Als Dozent begleite ich die Münchner Marketing Akademie in der Entwicklung neuer Lernformate auch für den MBA Studiengang Management and Communications. In diesem Zusammenhang haben wir das Projektmanagementmodul überführt in die Organisation und Duchführung des viertägigen Auslandsmoduls. Die Reise nach Istanbul wurde generalstabsmässig geplant und dokumentiert. Dann kam – wenige Tage vor dem Abflug – die Terrorwarnung für die Grenzgebiete und die öffentlichen Plätze.
Als Koordinator und Dozent entstand nun ein Dilemma: Reisen trotz Warnung? Haftung von Seiten der MMA? Leistungsnachweis andersartig erbringen? Diese Fragen sind mit für und wider Argumenten abzuwägen und haben sehr unterschiedliche Qualitäten.
Bei der Leistungserbringung geht es um den Nachweis bestimmter Kenntnisse und Fähigkeiten. Bei der Haftung um rechtliche Fragestellungen.
Beim Fahren trotz Warnung geht es um die Frage, welche Verantwortung für den Mitmenschen kann und will ich übernehmen?
Das ErIch-Modell stellt in diesem Zusammenhang die Möglichkeit, die Entscheidungssituation genauer zu beleuchten. Mit der Faustregel: „Ich KANN, WILL und SOLL ENTSCHEIDUNGEN TREFFEN und KENNE KONSEQUENZEN“ ergeben sich in der ersten Betrachtung zu den einzelnen Feldern folgende Gedanken:
Die KONSEQUENZEN eines Anschlags während unseres Aufenthaltes sind in diesem Fall nicht vorherzusagen. Die Wahrscheinlichkeit aus meiner Situation heraus ist nicht abzuschätzen – und hilft auch nicht wirklich weiter, da auch bei einer geringen Wahrscheinlichkeit nicht auszzuschliessen ist, dass jemand getroffen wird.
Auch die Frage, was ich wirklich leisten KANN, ist nicht gut durchleuchtbar: zwar kann ich mit höheren Versicherungsprämien die finanziellen Belastungen reduzieren, das befreit mich aber nicht von den sozialen Konsequenzen.
Welche ENTSCHEIDUNG getroffen werden soll, ist die des Reisens oder des Daheimbleibens.
Die Frage des WOLLENS wird extrem in den Mittelpunkt geschoben. Die moralische Entscheidung ist eine Herzensentscheidung und damit eine Frage zur Loyalität zu den eigenen Werten und Träumen. Wer in seiner Entscheidungsfindung dann auf Sachargumente spekuliert, ist in der Regel schlecht beraten. Vorallem helfen die offensichtlichen Sachargumente nicht weiter.

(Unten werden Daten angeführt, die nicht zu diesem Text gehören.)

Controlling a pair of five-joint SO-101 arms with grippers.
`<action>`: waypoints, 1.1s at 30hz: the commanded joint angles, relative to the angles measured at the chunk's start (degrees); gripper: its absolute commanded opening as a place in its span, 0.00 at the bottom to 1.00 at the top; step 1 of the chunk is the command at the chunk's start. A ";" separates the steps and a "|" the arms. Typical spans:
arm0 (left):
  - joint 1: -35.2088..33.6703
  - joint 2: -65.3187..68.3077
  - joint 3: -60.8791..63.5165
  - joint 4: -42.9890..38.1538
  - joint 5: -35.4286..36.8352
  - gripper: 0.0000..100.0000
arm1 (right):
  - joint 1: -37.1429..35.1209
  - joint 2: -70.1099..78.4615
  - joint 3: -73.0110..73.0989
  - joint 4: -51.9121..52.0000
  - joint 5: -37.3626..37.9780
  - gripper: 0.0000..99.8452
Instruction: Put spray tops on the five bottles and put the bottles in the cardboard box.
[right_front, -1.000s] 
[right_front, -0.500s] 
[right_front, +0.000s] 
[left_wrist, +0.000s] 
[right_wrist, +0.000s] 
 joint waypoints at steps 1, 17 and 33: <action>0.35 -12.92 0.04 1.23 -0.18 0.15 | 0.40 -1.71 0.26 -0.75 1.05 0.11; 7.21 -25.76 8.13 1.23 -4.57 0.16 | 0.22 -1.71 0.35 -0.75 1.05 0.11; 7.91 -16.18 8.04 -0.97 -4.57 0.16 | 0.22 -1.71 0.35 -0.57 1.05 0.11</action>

Anders stellt sich die Situation dar, wenn man die sozialen Aspekte mit dem ErIch-Modell genauer betrachtet:
Was kann ich in der Beziehung zu den Studierenden Leisten? Ich kann meine eigene Unsicherheit und meine Träume darstellen, mein Bedauern und die Ernsthaftigkeit meiner Wertschätzung für das Geleistete.
Im SOLL-Feld entsteht die Frage nach der Beziehungsqualität, der Ebenbürtigkeit und der Kollegialität. Wir sitzen alle im gleichen Boot und wollen uns arrangieren.
Auf dem Konsequenzen-Feld erscheint die emotionale Nähe, die Anteilnahme und auf dem Entscheidungsfeld die Fragestellung, ob ich mich im beruflichen Kontext so öffnen will.
Die Fokussierung auf die Beziehungsecke des Magischen Dreiecks kann nur mit Hilfe einer MPA oder eines ähnlich qualitativen Werkzeuges „sachlich“ unterstützt werden. Führungskräfte tun daher gut daran, sich auch über die eigenen Antriebe bewusst zu werden. Eine MPA bietet dazu einen guten Zugang.
Ich habe diese Vorgehensweise nicht bereut. Alle Teilnehmer sind, nachdem ich mit ihnen persönlich gesprochen habe, mitgefahren und gesund wieder nach Hause gekommen. Die Freude und die Übernahme von Selbstverantwortung, gaben der Exkursion eine besondere, emotionale Note. Eines ist daraus sicherlich mehr gewachsen, als wenn alles ohne Gefahren gelaufen wäre: Vertrauen in die eigenen Entscheidungen. Und was kann es wichtigeres geben, als den Studierenden dieses Vertrauen zu ermögichen?